Presseschau zum Friedenspreis an Serhij Zhadan

„Naheliegend, aber perfekt“

28. Juni 2022
von Börsenblatt

Breite Zustimmung und Jubel über den Friedenspreis an Serhij Zhadan - so lässt sich das Presseecho zusammenfassen. Interessant: Die Rezensent:innen haben auf den Autor und sein Werk sehr unterschiedliche Blickweisen.

Serhij Zhadan im Nationalmuseum Kiew (2018)

In der „Neuen Zürcher Zeitung“ erinnert Andreas Breitenstein daran, wie früh Zhadan den Ukrainekonflikt literarisch aufgegriffen habe. "Eigentlich wusste Serhij Zhadan schon immer, was in der Luft lag. 'Später wird es einmal Krieg heißen' war im August 2014 ein Beitrag von ihm im Feuilleton der NZZ überschrieben. Darin schilderte er, wie sich die Kämpfe intensivierten, die nach der russischen Annexion der Krim ferngesteuert aus Moskau von den auf Unabhängigkeit und Eigenstaatlichkeit pochenden Separatistengebieten Donezk und Luhansk ausgingen.“ Zhadan habe auf „unnachahmliche Weise“ die wachsende Angst in der Ukraine, und das „verwirrliche Aufkommen einer Parallelwelt und die kollektive Lähmung“ in Worte gefasst.

„Hätten wir ihm nur früher zugehört“, bedauert Lothar Müller auf sueddeutsche.de im Rückblick und lobt, die Auszeichnung erhalte er „mit großem Recht“.

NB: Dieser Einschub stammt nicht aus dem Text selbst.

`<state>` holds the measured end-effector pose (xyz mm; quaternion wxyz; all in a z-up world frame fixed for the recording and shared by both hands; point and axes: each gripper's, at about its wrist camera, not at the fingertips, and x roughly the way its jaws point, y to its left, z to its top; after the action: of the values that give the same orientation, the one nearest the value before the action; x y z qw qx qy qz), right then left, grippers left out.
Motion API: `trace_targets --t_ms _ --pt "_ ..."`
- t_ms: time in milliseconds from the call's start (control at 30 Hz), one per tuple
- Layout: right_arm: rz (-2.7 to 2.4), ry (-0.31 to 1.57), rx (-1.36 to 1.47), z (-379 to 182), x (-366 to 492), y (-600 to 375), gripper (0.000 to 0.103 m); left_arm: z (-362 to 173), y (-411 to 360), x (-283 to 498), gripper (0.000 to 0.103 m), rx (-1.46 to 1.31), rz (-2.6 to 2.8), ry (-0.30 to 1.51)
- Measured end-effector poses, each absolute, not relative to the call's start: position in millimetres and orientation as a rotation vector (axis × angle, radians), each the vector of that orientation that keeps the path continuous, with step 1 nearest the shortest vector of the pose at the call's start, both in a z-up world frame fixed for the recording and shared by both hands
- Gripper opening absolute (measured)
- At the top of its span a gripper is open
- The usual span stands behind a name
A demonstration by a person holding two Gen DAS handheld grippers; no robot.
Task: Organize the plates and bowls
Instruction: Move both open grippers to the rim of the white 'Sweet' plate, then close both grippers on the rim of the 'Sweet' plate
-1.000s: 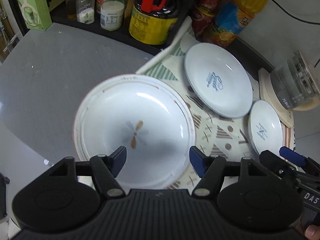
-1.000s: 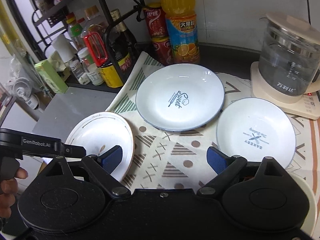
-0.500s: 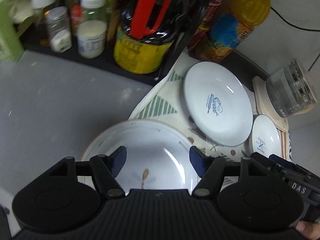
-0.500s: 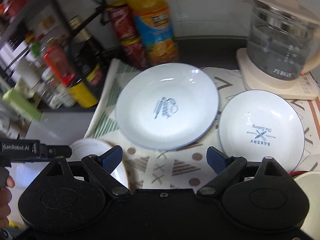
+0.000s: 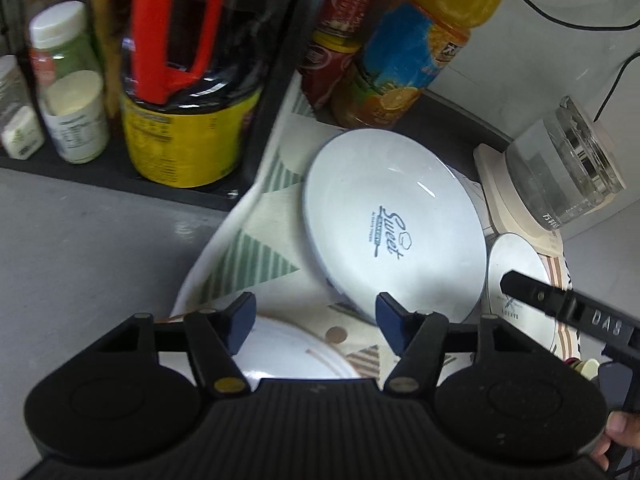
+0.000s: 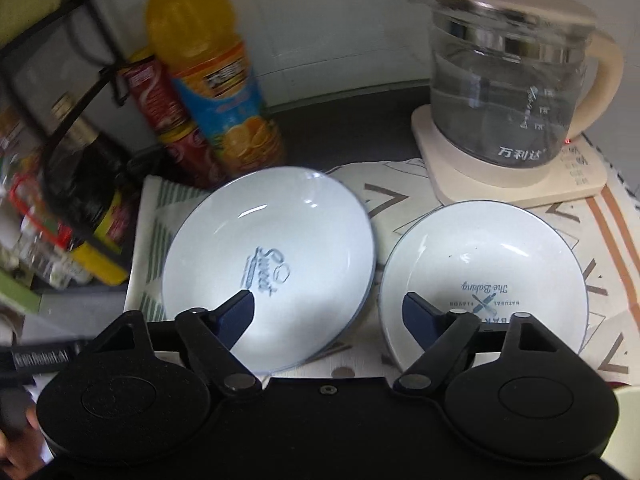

Für Björn Hayer hingegen ist es gar nicht die Tatsache, dass Zhadan geradezu prophetisch den Ukrainekrieg vorweggenommen hat, die den Ausschlag für den Friedenspreis gegeben haben könnte, erklärt der Autor auf Zeit online. "Als entscheidend erweise sich vielmehr seine in unterschiedlichen Genres entfaltete Poetik des Mutes und der Selbstermächtigung.“

In der „Frankfurter Rundschau“ gibt Judith von Sternburg zu Bedenken: "In seinen Büchern bewegt sich Zhadan mit wunderbarer Sicherheit zwischen den Sprachen und Bevölkerungen - man könnte darüber lächeln, wie die einen Charkiw und die anderen Charkow sagen, aber das Lächeln ist einem vergangen."

Im „Tagesspiegel“ fasst Gerrit Bartels zusammen: "Diese Wahl ist naheliegend - aber sie ist perfekt, im Grunde lange überfällig und die beste, die der Stiftungsrat des Friedenspreises in diesem Jahr treffen konnte".

In der Berliner Zeitung“   lobt Cornelia Geißler, die Wahl und legt ein besonderes Augenmerk auf die Lyrik Zhadans. „Man musste Serhij Zhadan nicht jetzt erst entdecken, weil die demokratische Welt seit dem Überfall von Putins Armee auf die Ukraine schaut. Er gehört schon lange zu den prägenden Stimmen der osteuropäischen Literaturszene.“

In der „Frankfurter Allgemeinen Zeitung“ kehrt Anna Prizkau das humanitäre Engagement Zhadans hervor, der Soldaten und Zivilisten mit Nahrung, Wasser und Technik beliefert. „Die Großinvasion der Russen, machte aus Serhij Zhadan einen Poeten der Wirklichkeit im Internet. Und einen Beschützer Charkiws in der Wirklichkeit.“

Katharina Raabe, Zhadans langjährige Lektorin im Suhrkamp Verlag, erklärt im Deutschlandfunk, warum der Friedenspreisträger ein dezidiert politischer Autor ist. „Bücher helfen den Krieg nicht beenden, aber Bücher helfen uns selbst zu finden“, sage der Autor selbst sinngemäß. Zahdans Bücher entstünden „in engster Berührung mit der Wirklichkeit“ und mit Blick auf Militarismus und Oligarchentum. Das Interview gibt’s hier zu hören.

Im Interview mit der Zeitung „Welt“ erklärt Zhadan, warum er in Charkiw bleibt und nicht ins Ausland geht: In der Ukraine könne er wenigstens etwas tun. "Wir bringen Soldaten, wie jeden Tag seit Monaten, GeschenkeMilitärausrüstungetwas Munition. (…) Wir bringen ihnen Schuhe, Kleider, Unterwäsche, alles finanziert durch private Spenden. (…) Wir bringen Pickups und Vans an die Front, die im Ausland gekauft wurden. (…) Wir verteilen Sachen. Spielen Konzerte mit einem Ensemble aus Musikern und Lyrikern. Jetzt hilft uns der Westen, und die Russen werfen Bomben auf uns. So ist das Leben. Wir spielen aber auch auf der Straße für normale Passanten und für die Armee."